Кто будет перебирать тысячи цифровых фотографий, что останутся от каждого из нас? К кому они обращены? Какая судьба будет ждать эти залежи бесхозных изображений пятьдесят-семьдесят лет спустя? Чем-то это похоже на пластиковые пакеты, которые не умеют умирать — не уходят в почву, как ткань или бумага. От избытка информации можно задохнуться.
Вы уделяете много внимания еврейской теме. Насколько она для вас болезненна? Не чувствуете ли вы себя, подобно Пастернаку, чужаком, самозванцем в русской культуре?
— Самозванцем? Нет, совсем не чувствую: у меня другие болевые линии — они связаны с прошлым, а не с настоящим. Я испытываю страх, жалость, вину, чувствую мучительную неспособность помочь тем людям, тогдашним. Думаю, это часто бывает.
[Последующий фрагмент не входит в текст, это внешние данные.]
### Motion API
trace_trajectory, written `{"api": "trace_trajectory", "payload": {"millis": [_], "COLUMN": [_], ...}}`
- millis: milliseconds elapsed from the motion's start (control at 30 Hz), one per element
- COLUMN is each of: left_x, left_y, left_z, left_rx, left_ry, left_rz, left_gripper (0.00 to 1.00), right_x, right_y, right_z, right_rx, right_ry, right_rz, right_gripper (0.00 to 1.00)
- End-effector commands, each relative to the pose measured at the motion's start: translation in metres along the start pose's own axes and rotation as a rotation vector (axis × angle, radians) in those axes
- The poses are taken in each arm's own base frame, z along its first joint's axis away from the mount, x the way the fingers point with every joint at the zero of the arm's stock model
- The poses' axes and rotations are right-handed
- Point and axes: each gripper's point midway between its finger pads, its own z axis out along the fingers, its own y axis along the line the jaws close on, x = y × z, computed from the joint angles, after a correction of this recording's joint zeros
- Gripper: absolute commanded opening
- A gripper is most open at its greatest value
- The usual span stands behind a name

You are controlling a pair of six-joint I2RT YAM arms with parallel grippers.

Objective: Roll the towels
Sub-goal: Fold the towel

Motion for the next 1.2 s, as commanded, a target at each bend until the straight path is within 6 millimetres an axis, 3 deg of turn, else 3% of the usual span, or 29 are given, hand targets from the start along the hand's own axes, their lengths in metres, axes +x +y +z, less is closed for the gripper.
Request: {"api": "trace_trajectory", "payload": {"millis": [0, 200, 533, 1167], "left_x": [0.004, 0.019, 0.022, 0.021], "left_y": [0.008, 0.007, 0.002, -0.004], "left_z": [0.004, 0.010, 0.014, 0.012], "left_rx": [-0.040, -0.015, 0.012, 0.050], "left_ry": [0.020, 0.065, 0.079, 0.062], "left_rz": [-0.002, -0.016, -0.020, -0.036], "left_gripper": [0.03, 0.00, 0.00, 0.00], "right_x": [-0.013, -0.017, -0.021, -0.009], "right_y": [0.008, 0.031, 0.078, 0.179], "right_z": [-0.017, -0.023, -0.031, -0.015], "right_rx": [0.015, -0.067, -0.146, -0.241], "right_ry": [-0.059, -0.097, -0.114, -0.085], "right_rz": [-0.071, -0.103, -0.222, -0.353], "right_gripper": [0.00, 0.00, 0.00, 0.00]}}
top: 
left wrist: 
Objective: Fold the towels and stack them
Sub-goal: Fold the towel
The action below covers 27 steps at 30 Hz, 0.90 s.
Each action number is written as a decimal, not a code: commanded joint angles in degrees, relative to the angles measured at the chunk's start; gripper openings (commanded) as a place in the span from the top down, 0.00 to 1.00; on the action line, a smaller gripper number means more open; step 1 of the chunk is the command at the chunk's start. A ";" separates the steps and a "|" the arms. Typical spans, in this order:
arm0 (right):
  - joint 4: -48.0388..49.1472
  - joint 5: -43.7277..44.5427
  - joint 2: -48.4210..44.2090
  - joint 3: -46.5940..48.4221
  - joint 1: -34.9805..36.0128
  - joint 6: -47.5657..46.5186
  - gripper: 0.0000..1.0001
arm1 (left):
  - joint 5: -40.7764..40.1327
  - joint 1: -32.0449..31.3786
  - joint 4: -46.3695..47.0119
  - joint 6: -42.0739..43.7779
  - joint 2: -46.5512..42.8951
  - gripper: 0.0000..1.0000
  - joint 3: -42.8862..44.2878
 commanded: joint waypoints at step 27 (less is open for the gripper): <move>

Люди уходят в архивную работу, как в монастырь, из солидарности с жертвами Катастрофы, с людьми блокадного Ленинграда, с лагерниками. В каком-то смысле это способ встать рядом с мертвыми, разделить их судьбу; я с ужасом и восторгом думаю о тех, кто это сделал и делает. И еще скажу осторожно, что, кажется, сейчас постепенно начинает возникать робкое, первое чувство солидарности с мертвыми, понимание того, что смерть не лишает человека права на наше уважение и защиту.
Вы пишете о детских "секретиках", а между тем это заглавный образ романа Оксаны Забужко "Музей заброшенных секретов", одного из ключевых текстов современной украинской литературы. Забужко утверждает, что в этой игре дети имитировали закапывание икон, скрываемых от большевиков, — насколько верной кажется вам эта версия?
— Знаете, я ведь не могу ее ни подтвердить, ни опровергнуть; в моем городском детстве эта игра не ассоциировалась ни со страхом, ни с опасностью, ни с иконами. Ее прелесть была как раз в тайне: секретик мог существовать только под землей, под слоем стекла, в двух шагах от асфальтовой дорожки; без этого всего он превращался в скудный набор ингредиентов: фольгу, фантики, битые стеклышки. А так он был всем сразу: золотым кладом Тутанхамона, пещерой Али-Бабы, подземельем из "Маугли", где в темноте сияют всеми забытые драгоценности. Был праздником, чистым и безоговорочным. Может, поэтому я с таким чувством сосущей жути прочитала много лет спустя, что земляные норы, где прятались от погромов на юге Украины, тоже назывались секретиками: sekreten.
- Читайте также: Я хочу роман, который избавлял бы от яда и злости, – каталонский писатель Жауме Кабре
Можете ли вы сказать, что теперь понимаете про память больше, чем в начале работы над книгой?
— Больше — вряд ли. Зато теперь я хорошо знаю, какое это безнадежное занятие: помнить. И что при этом нет почему-то ничего слаще, чем вспоминать.